Mr Justice Rory Mulcahy ruled against carrying out a judicial review of the case, meaning Martin, whose case involved a claim against the Irish Horseracing Regulatory Board (IHRB) using a UK barrister during his appeal, is not allowed to have runners under his name until mid-August. Mr Justice Mulcahy also awarded the IHRB its legal costs of defending the application.
Presenting Max, who was as short as 4-1 for the second division of the 2m maiden hurdle at Perth on Thursday, is now a non-runner as a consequence.
Martin had also declared four runners on Friday and none of them will now be allowed to run. Among that quartet was Firstman, the horse who put the trainer in hot water after winning a 2m handicap at Dundalk in January of last year. He was due to contest the 1m4f handicap for lady riders at Leopardstown under Georgie Benson.
Firstman tested positive for lidocaine, a local anaesthetic prohibited on racedays, following that emphatic victory under Billy Lee.
Martin was originally hit with a suspended sentence of six months, along with a €10,000 fine, but the IHRB appealed against the leniency of that punishment and was successful with only three months of his ban suspended.
That suspension was due to start on Wednesday, but Martin went to the High Court seeking a judicial review so he was allowed to run Fairytale Of New York and Squire Ohara at Tipperary on the day his suspension was supposed to start. Neither troubled the judge, finishing tenth and fifth respectively.
It was not the first time Martin has sought a judicial review from the High Court.
Back in 2016, he went down the same route after Pyromaniac was found guilty under the non-trier rule at Killarney.
Martin's legal team challenged the decision of what was then the Turf Club to ban the horse for 42 days and they were granted a judicial review by Judge Richard Humphreys which allowed the horse to run in that year's Galway Hurdle, which he finished seventh in.
The High Court later quashed all penalties in relation to the Pyromaniac case, but on this occasion it was decided that a judicial review would not take place so the findings of the appeal still stand and Martin will not be allowed to train for three months. It is not yet known whether somebody else will take over at the trainer's base while he is suspended.

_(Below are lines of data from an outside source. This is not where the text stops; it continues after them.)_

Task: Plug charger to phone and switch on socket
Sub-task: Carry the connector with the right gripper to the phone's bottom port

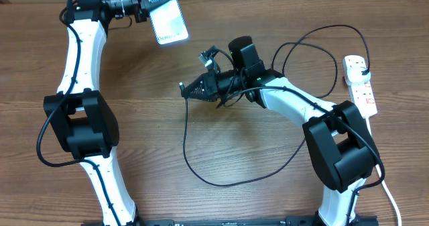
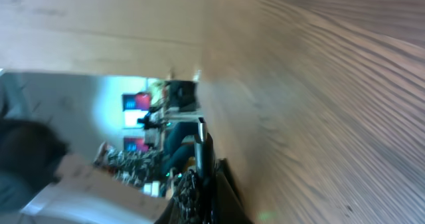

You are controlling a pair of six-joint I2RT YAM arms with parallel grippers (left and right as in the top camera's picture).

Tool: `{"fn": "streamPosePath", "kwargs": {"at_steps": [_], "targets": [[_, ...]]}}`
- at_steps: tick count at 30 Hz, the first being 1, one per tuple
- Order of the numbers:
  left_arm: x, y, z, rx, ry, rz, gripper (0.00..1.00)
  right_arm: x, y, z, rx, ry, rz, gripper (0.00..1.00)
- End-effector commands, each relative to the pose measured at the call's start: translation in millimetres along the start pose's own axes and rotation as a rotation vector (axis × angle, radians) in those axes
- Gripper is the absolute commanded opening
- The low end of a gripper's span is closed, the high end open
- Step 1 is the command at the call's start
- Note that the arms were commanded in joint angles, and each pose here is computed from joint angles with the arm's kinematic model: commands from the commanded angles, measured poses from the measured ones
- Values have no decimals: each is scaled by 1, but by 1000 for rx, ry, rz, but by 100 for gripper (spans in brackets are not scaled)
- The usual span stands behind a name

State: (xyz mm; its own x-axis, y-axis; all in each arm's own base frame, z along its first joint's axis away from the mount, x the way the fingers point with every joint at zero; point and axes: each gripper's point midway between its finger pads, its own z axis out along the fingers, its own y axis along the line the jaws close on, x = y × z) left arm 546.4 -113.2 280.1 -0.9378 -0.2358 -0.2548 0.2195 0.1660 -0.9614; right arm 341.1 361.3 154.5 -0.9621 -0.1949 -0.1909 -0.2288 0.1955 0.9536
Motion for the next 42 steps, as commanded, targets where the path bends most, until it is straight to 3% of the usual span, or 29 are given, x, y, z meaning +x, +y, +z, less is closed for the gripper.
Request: {"fn": "streamPosePath", "kwargs": {"at_steps": [1, 13, 31, 42], "targets": [[-2, -23, -12, 70, 34, -38, 5, -7, 27, -10, -110, 31, -30, 4], [-4, -30, -2, 76, 39, -29, 5, -61, 90, -38, -245, -193, -171, 4], [21, -45, 18, 144, 161, 35, 4, -72, 84, -39, -214, -261, -208, 4], [3, -22, 22, 39, 36, 9, 4, -73, 83, -39, -202, -274, -247, 4]]}}
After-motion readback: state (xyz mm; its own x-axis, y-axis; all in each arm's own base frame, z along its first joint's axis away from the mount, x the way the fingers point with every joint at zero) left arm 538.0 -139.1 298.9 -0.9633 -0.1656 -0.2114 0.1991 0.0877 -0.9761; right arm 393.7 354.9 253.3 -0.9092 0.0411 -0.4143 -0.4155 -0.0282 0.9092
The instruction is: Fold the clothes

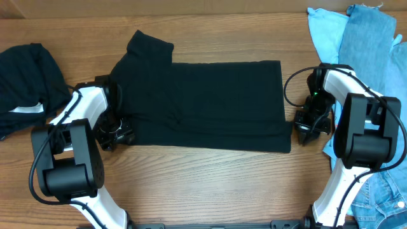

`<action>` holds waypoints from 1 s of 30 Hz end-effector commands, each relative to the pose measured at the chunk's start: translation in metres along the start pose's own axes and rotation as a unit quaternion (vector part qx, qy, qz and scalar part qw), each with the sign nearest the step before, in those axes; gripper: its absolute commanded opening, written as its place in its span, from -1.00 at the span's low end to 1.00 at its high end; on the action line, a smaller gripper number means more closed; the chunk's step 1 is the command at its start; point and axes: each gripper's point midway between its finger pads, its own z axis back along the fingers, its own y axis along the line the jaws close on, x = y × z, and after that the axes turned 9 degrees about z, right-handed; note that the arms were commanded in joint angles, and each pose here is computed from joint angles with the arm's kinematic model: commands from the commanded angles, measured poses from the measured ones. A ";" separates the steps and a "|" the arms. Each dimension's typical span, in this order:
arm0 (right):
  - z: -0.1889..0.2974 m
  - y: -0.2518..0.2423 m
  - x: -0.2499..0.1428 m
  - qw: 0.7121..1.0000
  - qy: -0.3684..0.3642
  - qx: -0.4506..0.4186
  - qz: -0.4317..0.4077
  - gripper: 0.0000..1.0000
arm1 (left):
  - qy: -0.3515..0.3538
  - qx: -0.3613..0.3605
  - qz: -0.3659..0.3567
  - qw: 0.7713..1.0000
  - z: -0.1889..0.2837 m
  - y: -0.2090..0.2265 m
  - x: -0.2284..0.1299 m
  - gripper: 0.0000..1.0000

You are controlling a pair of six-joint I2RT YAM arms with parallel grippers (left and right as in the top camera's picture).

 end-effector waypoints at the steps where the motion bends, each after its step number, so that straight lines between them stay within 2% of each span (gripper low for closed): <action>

Firstman was the third Martin-trained winner in four years to fail a drugs test. The trainer has won five Grade 1s to his name as well as a whole host of the biggest handicaps, including four Galway Hurdles, a County Hurdle and a Coral Cup.
Last week, Martin sent out Zanndabad to finish third in the Chester Cup, while Alphonse Le Grande led home stablemate Hamsiyann in a 1-2 for the stable in the Chester Plate.